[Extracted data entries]
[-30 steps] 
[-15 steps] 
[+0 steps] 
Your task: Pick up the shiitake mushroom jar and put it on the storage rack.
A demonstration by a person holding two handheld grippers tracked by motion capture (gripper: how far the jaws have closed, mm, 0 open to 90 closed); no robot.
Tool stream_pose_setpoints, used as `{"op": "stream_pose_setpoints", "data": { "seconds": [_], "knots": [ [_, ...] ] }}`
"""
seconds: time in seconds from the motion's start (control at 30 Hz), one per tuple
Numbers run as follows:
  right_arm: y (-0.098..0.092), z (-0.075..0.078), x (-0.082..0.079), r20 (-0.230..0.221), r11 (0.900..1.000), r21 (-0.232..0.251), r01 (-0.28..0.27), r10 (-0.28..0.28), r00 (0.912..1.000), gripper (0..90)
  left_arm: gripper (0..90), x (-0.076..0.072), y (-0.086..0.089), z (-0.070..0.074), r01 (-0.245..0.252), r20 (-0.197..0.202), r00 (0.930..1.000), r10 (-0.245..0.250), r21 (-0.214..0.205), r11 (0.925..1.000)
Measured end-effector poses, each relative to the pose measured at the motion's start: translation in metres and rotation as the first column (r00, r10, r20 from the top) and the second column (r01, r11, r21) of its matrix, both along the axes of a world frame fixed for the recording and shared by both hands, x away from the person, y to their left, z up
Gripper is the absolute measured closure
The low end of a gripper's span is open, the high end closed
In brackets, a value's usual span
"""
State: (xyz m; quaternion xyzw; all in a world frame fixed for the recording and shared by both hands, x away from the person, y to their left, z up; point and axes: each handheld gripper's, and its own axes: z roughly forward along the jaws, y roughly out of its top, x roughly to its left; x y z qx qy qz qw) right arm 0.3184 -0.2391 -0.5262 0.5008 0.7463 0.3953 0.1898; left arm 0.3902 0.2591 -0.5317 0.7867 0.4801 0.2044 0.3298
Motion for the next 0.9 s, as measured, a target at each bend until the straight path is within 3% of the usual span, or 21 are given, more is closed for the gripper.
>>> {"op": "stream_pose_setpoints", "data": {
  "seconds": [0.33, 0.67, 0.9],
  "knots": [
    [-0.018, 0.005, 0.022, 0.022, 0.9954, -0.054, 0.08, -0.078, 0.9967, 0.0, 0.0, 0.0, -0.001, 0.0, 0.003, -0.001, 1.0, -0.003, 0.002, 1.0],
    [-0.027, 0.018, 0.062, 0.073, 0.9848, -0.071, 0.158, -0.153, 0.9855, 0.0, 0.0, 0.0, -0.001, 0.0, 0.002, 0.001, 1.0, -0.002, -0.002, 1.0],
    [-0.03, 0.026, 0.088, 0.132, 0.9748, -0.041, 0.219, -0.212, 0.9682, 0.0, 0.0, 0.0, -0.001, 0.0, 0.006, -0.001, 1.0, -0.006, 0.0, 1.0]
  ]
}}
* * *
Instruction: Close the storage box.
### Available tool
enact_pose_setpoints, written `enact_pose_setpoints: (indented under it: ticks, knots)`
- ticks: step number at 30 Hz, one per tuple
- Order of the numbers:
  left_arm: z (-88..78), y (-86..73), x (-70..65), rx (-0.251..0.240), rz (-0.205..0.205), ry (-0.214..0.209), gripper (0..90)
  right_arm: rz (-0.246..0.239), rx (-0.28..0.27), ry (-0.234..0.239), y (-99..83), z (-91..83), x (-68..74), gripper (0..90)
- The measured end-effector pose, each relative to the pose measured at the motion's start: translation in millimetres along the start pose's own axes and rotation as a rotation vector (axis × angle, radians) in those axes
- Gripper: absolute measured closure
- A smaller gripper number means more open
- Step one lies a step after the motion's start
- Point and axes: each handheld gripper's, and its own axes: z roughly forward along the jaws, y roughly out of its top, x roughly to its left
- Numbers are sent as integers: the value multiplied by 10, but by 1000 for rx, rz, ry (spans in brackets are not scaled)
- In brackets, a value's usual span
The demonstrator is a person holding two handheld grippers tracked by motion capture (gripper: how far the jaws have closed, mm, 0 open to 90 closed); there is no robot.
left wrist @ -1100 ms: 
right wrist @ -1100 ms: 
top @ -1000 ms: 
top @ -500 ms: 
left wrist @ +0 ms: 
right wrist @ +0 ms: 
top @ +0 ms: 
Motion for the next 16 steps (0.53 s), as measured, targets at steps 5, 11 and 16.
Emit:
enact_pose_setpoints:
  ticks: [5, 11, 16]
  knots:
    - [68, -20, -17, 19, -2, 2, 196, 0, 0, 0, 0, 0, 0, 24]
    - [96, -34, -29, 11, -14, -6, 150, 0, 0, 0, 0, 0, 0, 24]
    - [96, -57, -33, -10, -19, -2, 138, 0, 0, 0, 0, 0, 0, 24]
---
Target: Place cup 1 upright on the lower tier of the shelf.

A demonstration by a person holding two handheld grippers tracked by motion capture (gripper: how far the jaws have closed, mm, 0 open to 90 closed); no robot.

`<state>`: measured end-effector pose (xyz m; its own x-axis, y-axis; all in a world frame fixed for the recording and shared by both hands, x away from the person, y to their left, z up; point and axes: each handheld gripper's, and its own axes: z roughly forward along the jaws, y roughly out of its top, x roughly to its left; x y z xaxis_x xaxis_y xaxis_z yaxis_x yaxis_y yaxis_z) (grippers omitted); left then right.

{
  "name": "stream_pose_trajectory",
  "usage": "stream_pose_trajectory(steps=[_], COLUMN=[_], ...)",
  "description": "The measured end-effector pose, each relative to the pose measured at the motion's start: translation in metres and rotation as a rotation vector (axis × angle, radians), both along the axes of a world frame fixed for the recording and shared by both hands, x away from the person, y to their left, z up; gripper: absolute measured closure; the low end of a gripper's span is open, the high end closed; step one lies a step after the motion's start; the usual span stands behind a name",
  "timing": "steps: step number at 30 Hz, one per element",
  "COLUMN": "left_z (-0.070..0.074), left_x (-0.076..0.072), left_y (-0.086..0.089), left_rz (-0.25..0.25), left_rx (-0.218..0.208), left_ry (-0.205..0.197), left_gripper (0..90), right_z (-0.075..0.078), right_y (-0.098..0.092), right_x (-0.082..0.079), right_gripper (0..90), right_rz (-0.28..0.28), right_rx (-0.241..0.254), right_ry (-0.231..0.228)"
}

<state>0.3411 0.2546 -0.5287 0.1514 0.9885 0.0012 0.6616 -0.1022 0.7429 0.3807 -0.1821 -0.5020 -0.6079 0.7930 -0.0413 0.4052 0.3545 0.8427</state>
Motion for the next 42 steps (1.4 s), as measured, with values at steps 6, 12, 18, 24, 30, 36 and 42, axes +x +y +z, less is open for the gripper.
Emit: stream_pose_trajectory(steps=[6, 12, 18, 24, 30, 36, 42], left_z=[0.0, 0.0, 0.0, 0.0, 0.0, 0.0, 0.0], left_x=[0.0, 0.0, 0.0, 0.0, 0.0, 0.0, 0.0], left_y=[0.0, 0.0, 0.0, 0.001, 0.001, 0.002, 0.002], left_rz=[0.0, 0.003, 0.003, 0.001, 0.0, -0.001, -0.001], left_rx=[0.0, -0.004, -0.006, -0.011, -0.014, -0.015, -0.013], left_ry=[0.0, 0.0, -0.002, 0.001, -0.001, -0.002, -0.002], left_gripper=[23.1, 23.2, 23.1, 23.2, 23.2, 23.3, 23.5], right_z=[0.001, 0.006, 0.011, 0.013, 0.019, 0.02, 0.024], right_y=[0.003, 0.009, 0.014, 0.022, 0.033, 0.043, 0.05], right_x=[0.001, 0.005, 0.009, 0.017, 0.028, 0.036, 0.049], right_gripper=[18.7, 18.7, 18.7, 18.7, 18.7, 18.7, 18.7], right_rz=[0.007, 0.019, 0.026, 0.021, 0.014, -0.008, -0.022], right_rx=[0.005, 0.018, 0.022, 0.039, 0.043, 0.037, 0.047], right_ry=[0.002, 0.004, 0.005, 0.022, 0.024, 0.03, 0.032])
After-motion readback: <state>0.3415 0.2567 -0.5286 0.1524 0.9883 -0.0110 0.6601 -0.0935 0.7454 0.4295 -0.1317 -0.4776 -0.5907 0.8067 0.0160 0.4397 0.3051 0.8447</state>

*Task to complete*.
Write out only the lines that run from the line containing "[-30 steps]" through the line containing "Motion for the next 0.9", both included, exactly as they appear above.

*Solution below*.
[-30 steps] 
[-15 steps] 
[+0 steps] 
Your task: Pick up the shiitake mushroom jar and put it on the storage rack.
A demonstration by a person holding two handheld grippers tracked by motion capture (gripper: how far the jaws have closed, mm, 0 open to 90 closed); no robot.
Tool stream_pose_setpoints, used as `{"op": "stream_pose_setpoints", "data": { "seconds": [_], "knots": [ [_, ...] ] }}`
"""
seconds: time in seconds from the motion's start (control at 30 Hz), one per tuple
Numbers run as follows:
  right_arm: y (-0.098..0.092), z (-0.075..0.078), x (-0.082..0.079), r20 (-0.230..0.221), r11 (0.900..1.000), r21 (-0.232..0.251), r01 (-0.28..0.27), r10 (-0.28..0.28), r00 (0.912..1.000), gripper (0..90)
  left_arm: gripper (0..90), x (-0.076..0.072), y (-0.086..0.089), z (-0.070..0.074), r01 (-0.245..0.252), r20 (-0.197..0.202), r00 (0.930..1.000), r10 (-0.245..0.250), r21 (-0.214..0.205), r11 (0.925..1.000)
Measured end-effector poses, each relative to the pose measured at the motion's start: translation in metres and rotation as the first column (r00, r10, r20 from the top) and the second column (r01, r11, r21) of its matrix, both along the axes of a world frame fixed for the recording and shared by both hands, x away from the person, y to their left, z up
Gripper is the absolute measured closure
The low end of a gripper's span is open, the high end closed
In brackets, a value's usual span
"""
State: (xyz m; quaternion xyzw; all in a world frame fixed for the recording and shared by both hands, x away from the person, y to their left, z up; point and axes: each handheld gripper's, and its own axes: z roughly forward along the jaws, y roughly out of its top, x roughly to its left; x y z qx qy qz qw) right arm 0.3184 -0.2391 -0.5262 0.5008 0.7463 0.3953 0.1898; left arm 0.3902 0.2591 -0.5317 0.7867 0.4801 0.2044 0.3298
Motion for the next 0.9 s, as measured, a target at each bend until the straight path is within 3% of the usual span, or 21 are given, more is closed for the gripper.

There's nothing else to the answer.